--- EXTRACTED DATA ---

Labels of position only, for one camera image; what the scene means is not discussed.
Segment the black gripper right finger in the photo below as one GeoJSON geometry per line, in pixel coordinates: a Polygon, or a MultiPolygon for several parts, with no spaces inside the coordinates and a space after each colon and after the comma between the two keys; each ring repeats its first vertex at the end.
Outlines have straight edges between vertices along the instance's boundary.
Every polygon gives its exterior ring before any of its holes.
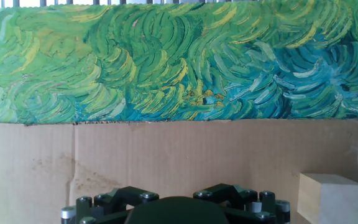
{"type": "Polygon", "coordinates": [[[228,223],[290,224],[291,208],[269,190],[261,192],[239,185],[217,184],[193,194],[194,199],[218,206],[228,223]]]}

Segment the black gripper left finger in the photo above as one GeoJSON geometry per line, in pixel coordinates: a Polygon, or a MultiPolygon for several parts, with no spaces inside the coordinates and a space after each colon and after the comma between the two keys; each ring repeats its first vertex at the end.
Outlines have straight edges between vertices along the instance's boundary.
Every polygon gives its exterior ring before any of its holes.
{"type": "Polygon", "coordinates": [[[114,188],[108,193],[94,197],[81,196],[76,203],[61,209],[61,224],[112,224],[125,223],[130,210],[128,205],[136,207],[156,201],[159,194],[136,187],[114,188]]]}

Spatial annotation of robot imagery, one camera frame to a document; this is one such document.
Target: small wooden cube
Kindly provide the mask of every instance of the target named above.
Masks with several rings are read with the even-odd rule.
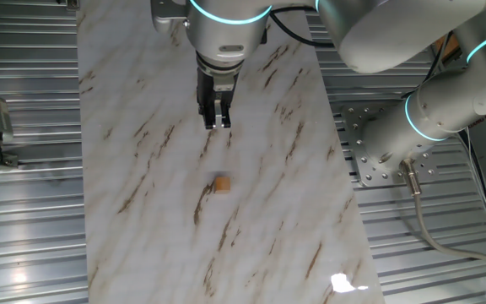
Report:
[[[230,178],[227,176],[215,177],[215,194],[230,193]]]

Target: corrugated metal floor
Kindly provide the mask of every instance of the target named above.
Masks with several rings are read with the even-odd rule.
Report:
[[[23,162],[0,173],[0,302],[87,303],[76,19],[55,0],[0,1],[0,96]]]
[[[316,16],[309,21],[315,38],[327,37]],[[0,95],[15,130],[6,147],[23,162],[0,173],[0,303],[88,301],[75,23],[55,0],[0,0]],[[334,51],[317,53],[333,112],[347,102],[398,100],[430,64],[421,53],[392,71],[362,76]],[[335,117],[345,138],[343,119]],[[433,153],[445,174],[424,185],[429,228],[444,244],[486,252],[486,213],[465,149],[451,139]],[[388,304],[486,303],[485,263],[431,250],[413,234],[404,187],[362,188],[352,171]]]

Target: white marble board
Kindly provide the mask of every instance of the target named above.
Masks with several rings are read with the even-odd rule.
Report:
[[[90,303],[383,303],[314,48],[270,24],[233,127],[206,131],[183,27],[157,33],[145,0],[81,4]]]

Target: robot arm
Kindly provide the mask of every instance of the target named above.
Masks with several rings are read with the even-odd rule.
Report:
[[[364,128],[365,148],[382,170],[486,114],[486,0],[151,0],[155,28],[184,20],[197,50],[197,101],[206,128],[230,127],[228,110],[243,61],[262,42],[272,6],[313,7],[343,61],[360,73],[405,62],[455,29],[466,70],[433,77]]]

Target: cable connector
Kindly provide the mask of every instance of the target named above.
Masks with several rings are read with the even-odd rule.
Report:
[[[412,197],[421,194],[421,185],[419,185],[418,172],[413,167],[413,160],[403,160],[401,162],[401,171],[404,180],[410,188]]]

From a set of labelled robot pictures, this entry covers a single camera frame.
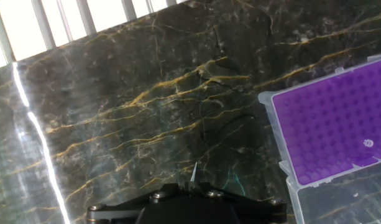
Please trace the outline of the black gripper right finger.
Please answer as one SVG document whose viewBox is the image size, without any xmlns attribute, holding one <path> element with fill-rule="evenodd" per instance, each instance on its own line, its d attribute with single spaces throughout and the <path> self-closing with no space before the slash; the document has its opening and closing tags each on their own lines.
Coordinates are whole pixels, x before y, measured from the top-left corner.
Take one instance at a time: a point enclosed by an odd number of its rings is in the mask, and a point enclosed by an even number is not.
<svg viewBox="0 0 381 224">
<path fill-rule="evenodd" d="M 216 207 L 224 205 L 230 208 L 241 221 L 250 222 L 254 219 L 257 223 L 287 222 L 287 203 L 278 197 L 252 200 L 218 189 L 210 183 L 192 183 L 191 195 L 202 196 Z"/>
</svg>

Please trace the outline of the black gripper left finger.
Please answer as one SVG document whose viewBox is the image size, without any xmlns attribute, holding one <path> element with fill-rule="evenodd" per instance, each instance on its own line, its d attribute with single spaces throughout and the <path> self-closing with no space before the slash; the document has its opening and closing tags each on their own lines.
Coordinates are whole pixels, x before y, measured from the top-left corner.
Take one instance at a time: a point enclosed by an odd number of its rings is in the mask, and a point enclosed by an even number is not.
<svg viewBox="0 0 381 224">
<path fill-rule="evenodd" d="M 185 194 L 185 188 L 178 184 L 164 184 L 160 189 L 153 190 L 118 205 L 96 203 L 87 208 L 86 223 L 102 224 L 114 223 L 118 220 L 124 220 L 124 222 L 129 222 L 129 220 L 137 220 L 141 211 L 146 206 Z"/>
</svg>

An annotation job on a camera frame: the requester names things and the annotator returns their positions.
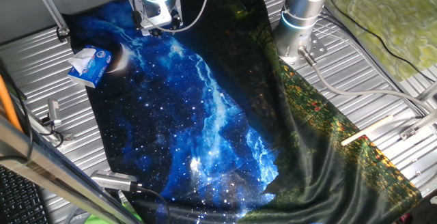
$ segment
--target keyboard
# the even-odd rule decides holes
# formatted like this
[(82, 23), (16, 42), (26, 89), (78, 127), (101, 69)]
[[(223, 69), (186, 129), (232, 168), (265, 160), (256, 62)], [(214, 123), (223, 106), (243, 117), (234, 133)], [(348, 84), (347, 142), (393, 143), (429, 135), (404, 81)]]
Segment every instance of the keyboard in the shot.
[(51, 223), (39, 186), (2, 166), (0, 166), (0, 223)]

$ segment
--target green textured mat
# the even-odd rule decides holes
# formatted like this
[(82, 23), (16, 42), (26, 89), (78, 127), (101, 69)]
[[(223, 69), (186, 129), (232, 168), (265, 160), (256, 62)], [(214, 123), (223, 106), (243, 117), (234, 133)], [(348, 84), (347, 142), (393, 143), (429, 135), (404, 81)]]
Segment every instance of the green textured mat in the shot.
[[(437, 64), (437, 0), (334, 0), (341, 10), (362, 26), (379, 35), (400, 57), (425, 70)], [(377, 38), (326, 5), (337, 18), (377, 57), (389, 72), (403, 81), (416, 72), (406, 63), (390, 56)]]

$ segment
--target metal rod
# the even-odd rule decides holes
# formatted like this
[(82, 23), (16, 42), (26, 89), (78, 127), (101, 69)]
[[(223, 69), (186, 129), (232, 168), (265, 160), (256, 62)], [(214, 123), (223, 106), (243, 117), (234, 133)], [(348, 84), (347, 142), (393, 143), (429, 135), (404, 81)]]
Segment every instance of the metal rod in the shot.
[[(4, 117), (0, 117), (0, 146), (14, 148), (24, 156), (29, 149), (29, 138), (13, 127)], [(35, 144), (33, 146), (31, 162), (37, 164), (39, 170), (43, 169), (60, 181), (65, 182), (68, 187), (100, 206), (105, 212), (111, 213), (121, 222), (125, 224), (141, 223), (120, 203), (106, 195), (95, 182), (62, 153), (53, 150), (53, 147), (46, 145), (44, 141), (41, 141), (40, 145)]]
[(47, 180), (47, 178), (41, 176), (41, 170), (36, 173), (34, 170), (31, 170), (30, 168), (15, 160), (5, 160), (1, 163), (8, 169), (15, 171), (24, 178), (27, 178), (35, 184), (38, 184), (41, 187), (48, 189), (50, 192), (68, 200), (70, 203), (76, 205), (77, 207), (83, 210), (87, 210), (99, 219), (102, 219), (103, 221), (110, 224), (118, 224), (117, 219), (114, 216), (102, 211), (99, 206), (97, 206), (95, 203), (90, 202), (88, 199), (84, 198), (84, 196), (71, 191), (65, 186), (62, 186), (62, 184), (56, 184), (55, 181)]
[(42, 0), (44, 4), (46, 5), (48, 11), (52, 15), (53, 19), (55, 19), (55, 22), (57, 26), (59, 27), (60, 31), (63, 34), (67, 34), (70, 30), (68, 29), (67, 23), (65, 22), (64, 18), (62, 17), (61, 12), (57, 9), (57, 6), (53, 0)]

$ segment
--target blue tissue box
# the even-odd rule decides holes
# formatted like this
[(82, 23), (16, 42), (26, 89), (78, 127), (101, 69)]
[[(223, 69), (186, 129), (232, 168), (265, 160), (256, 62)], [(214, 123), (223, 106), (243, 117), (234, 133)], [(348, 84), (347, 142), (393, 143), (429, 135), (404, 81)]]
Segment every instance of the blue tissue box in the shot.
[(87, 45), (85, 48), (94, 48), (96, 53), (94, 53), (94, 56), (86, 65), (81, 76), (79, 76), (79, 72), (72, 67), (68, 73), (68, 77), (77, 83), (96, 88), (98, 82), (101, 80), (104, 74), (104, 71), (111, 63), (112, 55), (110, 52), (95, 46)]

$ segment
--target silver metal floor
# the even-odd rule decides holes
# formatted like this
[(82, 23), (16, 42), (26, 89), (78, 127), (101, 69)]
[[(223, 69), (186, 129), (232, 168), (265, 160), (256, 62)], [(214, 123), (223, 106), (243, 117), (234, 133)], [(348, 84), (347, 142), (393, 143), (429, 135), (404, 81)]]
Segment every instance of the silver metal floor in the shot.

---

_WHAT YOU HAVE TO DO_. All that should appear in the response is the run of lines from the first line of the entries through the line containing "Segment the black gripper right", copied exactly.

_RESPONSE TO THIS EXERCISE_.
Labels of position only, for one camera image; what the scene means is not discussed.
Segment the black gripper right finger in the photo below as one GeoJSON geometry per line, in pixel coordinates: a Polygon, or a MultiPolygon for several parts, with no spaces inside the coordinates and a space after each colon and after the comma between the two keys; each ring repeats its first vertex at the end.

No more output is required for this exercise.